The AI-powered tool was announced at Microsoft’s AI and Surface last month and started rolling out the wider user base through the optional Windows 11’s Moment 4 update (September 26 update). 

Users are reporting an update to Copilot’s appearance and customization that adds a modular interface. This apparently allows users to adjust the Copilot window to the size they prefer, rather than being a fixed size that takes up about a third of the screen. The ability to toggle Copilot’s size would give users more control over how they use Copilot, for example if they want more room for documents or more space for longer Copilot responses.

Windows Latest reports that this update is being tested via preview build, with Microsoft yet to make an announcement about it. Apparently, however, some users may already be able to see the new ‘expandable’ view.

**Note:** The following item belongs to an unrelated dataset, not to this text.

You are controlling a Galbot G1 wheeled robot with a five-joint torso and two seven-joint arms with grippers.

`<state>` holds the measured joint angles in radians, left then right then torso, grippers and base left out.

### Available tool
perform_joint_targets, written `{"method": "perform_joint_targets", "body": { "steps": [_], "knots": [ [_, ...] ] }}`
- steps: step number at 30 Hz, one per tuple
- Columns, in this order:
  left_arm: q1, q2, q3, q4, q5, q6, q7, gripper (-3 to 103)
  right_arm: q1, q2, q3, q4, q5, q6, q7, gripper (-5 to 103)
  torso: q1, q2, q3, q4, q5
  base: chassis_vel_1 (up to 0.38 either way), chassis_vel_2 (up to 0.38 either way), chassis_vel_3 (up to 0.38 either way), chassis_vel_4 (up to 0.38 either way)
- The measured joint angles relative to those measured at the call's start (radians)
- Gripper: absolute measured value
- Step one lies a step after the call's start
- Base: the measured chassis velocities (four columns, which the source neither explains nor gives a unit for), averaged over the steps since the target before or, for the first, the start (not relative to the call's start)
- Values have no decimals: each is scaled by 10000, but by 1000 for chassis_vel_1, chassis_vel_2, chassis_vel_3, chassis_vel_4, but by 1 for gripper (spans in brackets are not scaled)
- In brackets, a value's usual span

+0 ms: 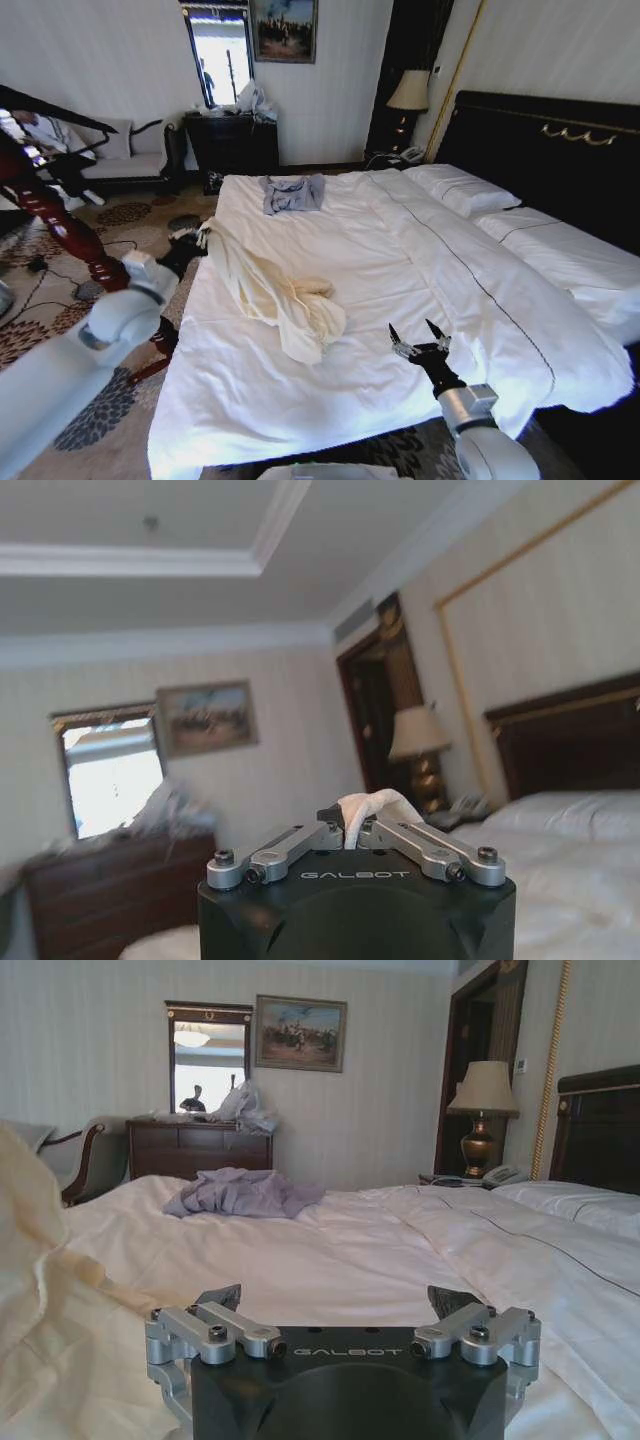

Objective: Pick up the clothes from the bed and hang them on the clothes hanger.

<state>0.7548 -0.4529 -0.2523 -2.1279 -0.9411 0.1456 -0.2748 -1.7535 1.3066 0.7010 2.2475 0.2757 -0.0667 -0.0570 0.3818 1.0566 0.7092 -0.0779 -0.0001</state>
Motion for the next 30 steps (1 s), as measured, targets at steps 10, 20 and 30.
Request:
{"method": "perform_joint_targets", "body": {
  "steps": [10, 20, 30],
  "knots": [
    [-3922, 443, 1509, 47, -2736, 252, 146, 1, 337, 51, 56, 212, 589, -182, 106, 100, 0, 0, -1, 3, -1, 0, 0, 0, 0],
    [-8739, -377, 3893, 1022, -6157, 407, 431, 1, 1197, -5, -99, 231, 1687, -820, 340, 100, 1, 0, -1, 5, 3, 0, 0, 0, 0],
    [-12068, -2474, 6504, 2499, -6609, 554, -197, 1, 1455, -142, -480, 947, 3477, -1738, 496, 100, 2, -1, 0, 7, 3, 0, 0, 0, 0]
  ]
}}
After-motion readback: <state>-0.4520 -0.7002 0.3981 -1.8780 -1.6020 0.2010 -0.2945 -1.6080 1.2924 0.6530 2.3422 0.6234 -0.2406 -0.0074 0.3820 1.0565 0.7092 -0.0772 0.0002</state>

The change is being received positively by users who want to be able to adjust Copilot’s window size or move the window. Microsoft seems to be making a step in the right direction, catering to users who do activities like coding and writing longer form content, and would like to see larger chunks of text and longer strings of code while working alongside Copilot. Windows Latest speculates that this is part of Copilot’s development to make it a fully flexible app that you’ll be able to use in nearly any place and way you like in Windows 11. 

Windows 11 Copilot

(Image credit: Future)

How to try out Copilot for yourself

You can judge the state of Copilot for yourself if you have Windows 11 by updating through the Windows Update app, or trying a workaround if you can’t get the update yet. You’ll need to have a Microsoft account and to sign in to make use of Bing Chat and its online capabilities. While upgrades to Copilot’s modular functionality is good news for users, there is still a long way to go before Microsoft fully realizes the vision it first presented for Copilot at its launch event a few weeks ago. 

Recently, we found out that Copilot is only available in certain regions as Microsoft is still working to make Copilot completely compliant with the privacy rules of places like Europe. This might be why you might not see the Moment 4 optional update available in Windows Update. 

As well as limits on availability, Copilot is still restricted in what it can actually do right now. It can’t retrieve files from your file system or interact with third-party apps, but you can ask it for help with simpler tasks.

However, there was also some upset among users not too long ago when some people spotted third party ads included in Copilot, generated with Bing AI. 

Updates for Copilot’s user interface (UI) are a welcome effort from Microsoft, and hopefully it’ll be encouraged by the positive response from its customers to continue. 

Of course, users would also like to be able to actually do more things with the tool, so I hope Microsoft continues to flesh out Copilot’s features as well. Bing AI and ChatGPT (which power Copilot) have shown themselves to have plenty of exciting potential, but if Microsoft wants Copilot to be a go-to application for making AI mainstream, it’s the fundamental functions that will make that happen, instead of flashy parlor tricks.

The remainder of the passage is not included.